In molecular biology, CD18 (Integrin β chain 2) is an integrin β chain protein, which is encoded by the human ITGB2 gene. When combined with one of many alpha chains, CD18 is able to form a variety of heterodimers that play an important role in cell adhesion and cell surface signalling, as well as in immune responses. CD18 also exists in a soluble ligand-bound form. The lack of CD18 expression causes adhesion defects in human circulating leukocytes, which reduces the immune system's ability to resist foreign invaders. In humans, the lack of functional CD18 results in defects in leukocyte adhesion, a disease that lacks extravasation of leukocytes. Blood enters the tissue, which is the inability of circulating white blood cells to respond to foreign bodies present in the tissue. This then reduces the individual's immune system's ability to fight infections, making them more susceptible to foreign infections than people with functional CD18 proteins. It has also been found that β2 integrins are in a soluble form, which means they are present in the plasma of the cell and are capable of binding to the ligand. Soluble β2 integrin binds to the ligand, and plasma levels are inversely related to the disease activity of spinal arthritis of autoimmune disease.
Figure 4. Structure of protein ITGB2.
Integrin beta-3 (β3) or CD61 is a protein that in humans is encoded by the ITGB3 gene. CD61 is a cluster of differentiation found on thrombocytes.
Figure 5. Structure of protein ITGB3.
Integrin beta 4 (ITGB4)
Integrin beta 4 (ITGB4), also known as CD104 (differentiation cluster 104), is a human gene.

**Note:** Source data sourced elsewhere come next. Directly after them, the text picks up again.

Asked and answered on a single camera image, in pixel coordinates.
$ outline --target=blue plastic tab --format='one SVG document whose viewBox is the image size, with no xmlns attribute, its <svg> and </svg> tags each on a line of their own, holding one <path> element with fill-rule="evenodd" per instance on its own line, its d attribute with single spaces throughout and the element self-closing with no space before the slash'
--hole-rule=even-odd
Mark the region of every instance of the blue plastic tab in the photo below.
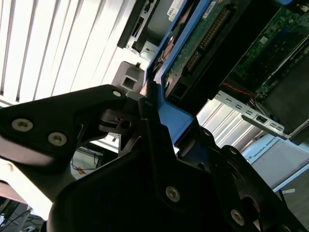
<svg viewBox="0 0 309 232">
<path fill-rule="evenodd" d="M 177 16 L 173 23 L 171 24 L 170 28 L 168 29 L 165 37 L 163 38 L 158 51 L 152 61 L 150 62 L 149 67 L 153 66 L 154 61 L 156 58 L 161 54 L 161 51 L 164 47 L 165 42 L 168 39 L 169 34 L 173 30 L 173 28 L 176 25 L 177 19 L 180 17 L 181 12 L 185 6 L 187 1 L 184 1 L 181 9 L 177 13 Z M 174 45 L 169 57 L 164 62 L 160 70 L 155 75 L 154 80 L 159 84 L 159 93 L 158 93 L 158 111 L 161 123 L 166 125 L 169 129 L 169 133 L 171 136 L 171 140 L 173 143 L 175 143 L 179 137 L 184 133 L 184 131 L 187 129 L 187 127 L 191 124 L 193 117 L 179 109 L 178 107 L 172 105 L 171 103 L 166 101 L 165 98 L 165 76 L 168 73 L 171 65 L 173 64 L 174 60 L 182 50 L 184 44 L 186 43 L 187 39 L 189 38 L 191 32 L 195 28 L 196 24 L 200 20 L 200 18 L 203 16 L 204 12 L 206 11 L 208 5 L 210 3 L 210 0 L 201 0 L 199 4 L 197 5 L 196 9 L 194 10 L 191 18 L 189 19 L 187 25 L 183 29 L 180 37 L 178 38 L 176 44 Z M 145 72 L 145 79 L 149 76 L 149 69 L 147 68 Z"/>
<path fill-rule="evenodd" d="M 291 3 L 293 0 L 277 0 L 277 2 L 283 4 L 283 5 L 287 5 L 289 3 Z"/>
</svg>

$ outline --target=gray metal panel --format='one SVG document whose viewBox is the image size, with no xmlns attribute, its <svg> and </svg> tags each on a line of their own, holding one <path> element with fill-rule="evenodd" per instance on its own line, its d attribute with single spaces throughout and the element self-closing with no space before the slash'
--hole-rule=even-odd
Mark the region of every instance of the gray metal panel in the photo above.
<svg viewBox="0 0 309 232">
<path fill-rule="evenodd" d="M 201 126 L 214 136 L 219 147 L 232 145 L 242 150 L 261 130 L 241 118 L 241 113 L 218 100 L 209 101 L 197 115 Z"/>
<path fill-rule="evenodd" d="M 172 5 L 173 0 L 161 0 L 148 24 L 148 29 L 164 37 L 165 33 L 171 25 L 169 21 L 168 10 Z"/>
</svg>

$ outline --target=white label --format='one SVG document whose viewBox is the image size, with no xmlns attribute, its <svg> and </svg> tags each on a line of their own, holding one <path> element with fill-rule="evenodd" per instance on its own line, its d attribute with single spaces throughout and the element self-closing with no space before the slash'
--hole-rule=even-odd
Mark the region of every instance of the white label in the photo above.
<svg viewBox="0 0 309 232">
<path fill-rule="evenodd" d="M 267 42 L 268 38 L 266 38 L 265 36 L 263 36 L 261 39 L 260 39 L 260 42 L 262 44 L 265 44 Z"/>
<path fill-rule="evenodd" d="M 288 189 L 288 190 L 283 190 L 283 191 L 282 191 L 283 194 L 286 194 L 286 193 L 293 193 L 293 192 L 295 192 L 295 189 L 294 189 L 294 188 Z"/>
<path fill-rule="evenodd" d="M 184 0 L 174 0 L 170 6 L 167 15 L 169 16 L 169 21 L 173 21 L 181 8 Z"/>
<path fill-rule="evenodd" d="M 205 11 L 205 13 L 204 13 L 204 15 L 203 15 L 203 18 L 204 18 L 204 19 L 208 17 L 209 13 L 211 12 L 211 10 L 212 10 L 213 7 L 215 6 L 215 4 L 216 4 L 216 1 L 212 1 L 212 2 L 210 3 L 209 7 L 206 9 L 206 11 Z"/>
</svg>

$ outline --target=electronic component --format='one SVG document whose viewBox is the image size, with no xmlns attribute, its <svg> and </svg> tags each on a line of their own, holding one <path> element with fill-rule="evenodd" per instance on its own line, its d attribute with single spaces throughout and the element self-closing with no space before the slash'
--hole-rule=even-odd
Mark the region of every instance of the electronic component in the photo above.
<svg viewBox="0 0 309 232">
<path fill-rule="evenodd" d="M 281 7 L 233 69 L 227 82 L 237 82 L 255 93 L 257 99 L 264 98 L 277 83 L 272 78 L 274 72 L 308 33 L 309 14 L 299 15 Z"/>
<path fill-rule="evenodd" d="M 191 71 L 207 54 L 207 47 L 233 11 L 230 0 L 212 1 L 182 51 L 166 75 L 166 97 L 175 105 L 182 99 L 194 78 Z"/>
</svg>

Figure 6. Structure of protein ITGB4.
Integrin beta-7 is an integrin protein that is encoded by the ITGB7 gene in humans. Like all integrin subunits, β7 is a highly flexible membrane-bound extracellular protein that must be paired with an alpha subunit. For stability. The flexibility of the molecule allows it to dynamically adjust its affinity for ligands through conformational changes. Β7 starts at the top of the protein and is furthest from the cell membrane. Β7 consists of the head and thighs, collectively referred to as the head piece, calf, transmembrane domain and Cytoplasmic tail. The top of the head is a type I domain, sometimes also called a βI domain, which can bind to the ligand by binding to the α subunit. Directly below it is a hybrid domain, a portion of which is at the N-terminus of the I-like domain. Below the mixed domain is the PSI domain, which forms the headset. The lower leg is composed of EGF domains 1-4 and β-tail domain. Finally, there is a transmembrane domain and a C-terminal cytoplasmic tail.
Figure 7. Structure of protein ITGB7.